L’indice della valutazione etica è dato dalla relazione, che rappresenta l’aspetto costitutivo della persona: il rispetto verso l’altro, implica lo stabilire relazioni rispettose verso tutti.
Condanna in modo assoluto l’eutanasia, in quanto la dignità di una persona consiste nella sua essenza superiore (Anima) e nella sua capacità di fronteggiare ogni genere di paure e di difficoltà, comprese la malattia e la morte. Inoltre, non ci si può privare della vita fisica finché ci sono ancora doveri da compiere. Dare la morte o lasciare morire significa considerarsi come un semplice mezzo per eliminare la sofferenza e, quindi, chi si comporta in questo modo non è una persona!
- La posizione della Scienza dello Spirito, rispetto questo soggetto, è molto chiara:
- Parte dal concetto che la morte non esiste, ma che è solo un passaggio di coscienza dal piano fisico a quello dove è focalizzata la coscienza (emotivo o mentale). Di conseguenza, essa risponde al «Principio di Liberazione»: liberazione della coscienza dalla schiavitù della materia del corpo fisico.
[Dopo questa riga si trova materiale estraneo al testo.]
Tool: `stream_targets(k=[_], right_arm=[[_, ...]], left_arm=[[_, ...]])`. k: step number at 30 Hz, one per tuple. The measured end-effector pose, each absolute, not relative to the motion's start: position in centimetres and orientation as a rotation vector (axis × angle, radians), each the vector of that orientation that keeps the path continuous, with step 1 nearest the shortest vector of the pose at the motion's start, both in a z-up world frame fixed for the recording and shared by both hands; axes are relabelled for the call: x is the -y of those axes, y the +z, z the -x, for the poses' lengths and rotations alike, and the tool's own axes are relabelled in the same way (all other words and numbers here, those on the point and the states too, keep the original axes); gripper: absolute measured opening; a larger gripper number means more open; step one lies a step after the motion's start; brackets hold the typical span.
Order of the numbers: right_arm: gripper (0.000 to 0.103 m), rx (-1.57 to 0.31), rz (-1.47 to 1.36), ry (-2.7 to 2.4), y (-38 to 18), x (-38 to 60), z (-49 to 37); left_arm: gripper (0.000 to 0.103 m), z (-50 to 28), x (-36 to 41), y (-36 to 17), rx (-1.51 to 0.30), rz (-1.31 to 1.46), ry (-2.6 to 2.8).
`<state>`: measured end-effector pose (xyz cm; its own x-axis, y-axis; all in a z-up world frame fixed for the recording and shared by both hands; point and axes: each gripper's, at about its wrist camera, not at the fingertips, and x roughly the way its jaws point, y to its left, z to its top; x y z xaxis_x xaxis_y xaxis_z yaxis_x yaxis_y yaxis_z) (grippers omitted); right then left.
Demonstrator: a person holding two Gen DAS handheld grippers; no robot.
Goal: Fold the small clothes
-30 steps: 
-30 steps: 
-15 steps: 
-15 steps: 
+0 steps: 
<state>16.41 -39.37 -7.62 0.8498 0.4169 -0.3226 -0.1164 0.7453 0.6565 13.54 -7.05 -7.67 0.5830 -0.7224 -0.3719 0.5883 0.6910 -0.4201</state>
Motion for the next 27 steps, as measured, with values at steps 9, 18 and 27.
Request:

- L’uomo è vincolato da Leggi Universali, che ha il dovere di rispettare e di applicare. È solo quando assimila nella sua Coscienza la conoscenza di queste Leggi che comprende che la morte non esiste e che vi è solo la Vita. Vita composta da una coscienza in continua evoluzione all’interno di un Piano infinito, che deve portarla, attraverso innumerevoli incarnazioni, ad assimilare l’Amore e a fondersi con esso.
- Questo processo è accelerato o rallentato dalla qualità etica dei comportamenti, nei quali si deve imparare a diventare sempre più responsabili nei pensieri e nelle conseguenze delle azioni.
- L’uomo non è libero di disporre del corpo a suo piacimento e, quindi, non può rifiutare la vita senza portare pesanti conseguenze karmiche. Nulla è più grave del suicidio, perché è la negazione della ragione stessa del perché esistiamo. Il suicidio è l’unico caso in cui il karma porta l’uomo a ritornare indietro nella sua evoluzione, per semplicemente riprendere a rispettare il dono della vita.
- Nel caso dell’eutanasia volontaria, causata dalla sofferenza, le conseguenze karmiche non saranno così gravi come nel suicidio, però si dovrà imparare che la sofferenza e il dolore sono i grandi Educatori della personalità, che l’ingiustizia divina non esiste e che il lamento è uno dei principali nemici dell’uomo e della sua evoluzione, perché significa che non ci fidiamo dei progetti che la Vita ha preparato per aiutarci ad evolvere. Il dolore e la sofferenza non sono mai gratuiti: se ci colpiscono è perché in passato li abbiamo causati ad altri e ora la Vita ci fa toccare con mano cosa questo significa.
- Se si usano solo mezzi spirituali, il facilitare il processo della morte non è vietato. Se, per esempio, la sofferenza è atroce, se non esiste nessuna speranza di guarigione e il malato (o la famiglia se questi è incosciente) lo vuole, allora si può agire per convincere il morente ad abbandonare il corpo fisico. Questo agire, però, non deve essere la pura reazione emotiva portata dal terrore della sofferenza, ma da una giusta comprensione delle possibilità spirituali della morte e della Coscienza sui piani più sottili.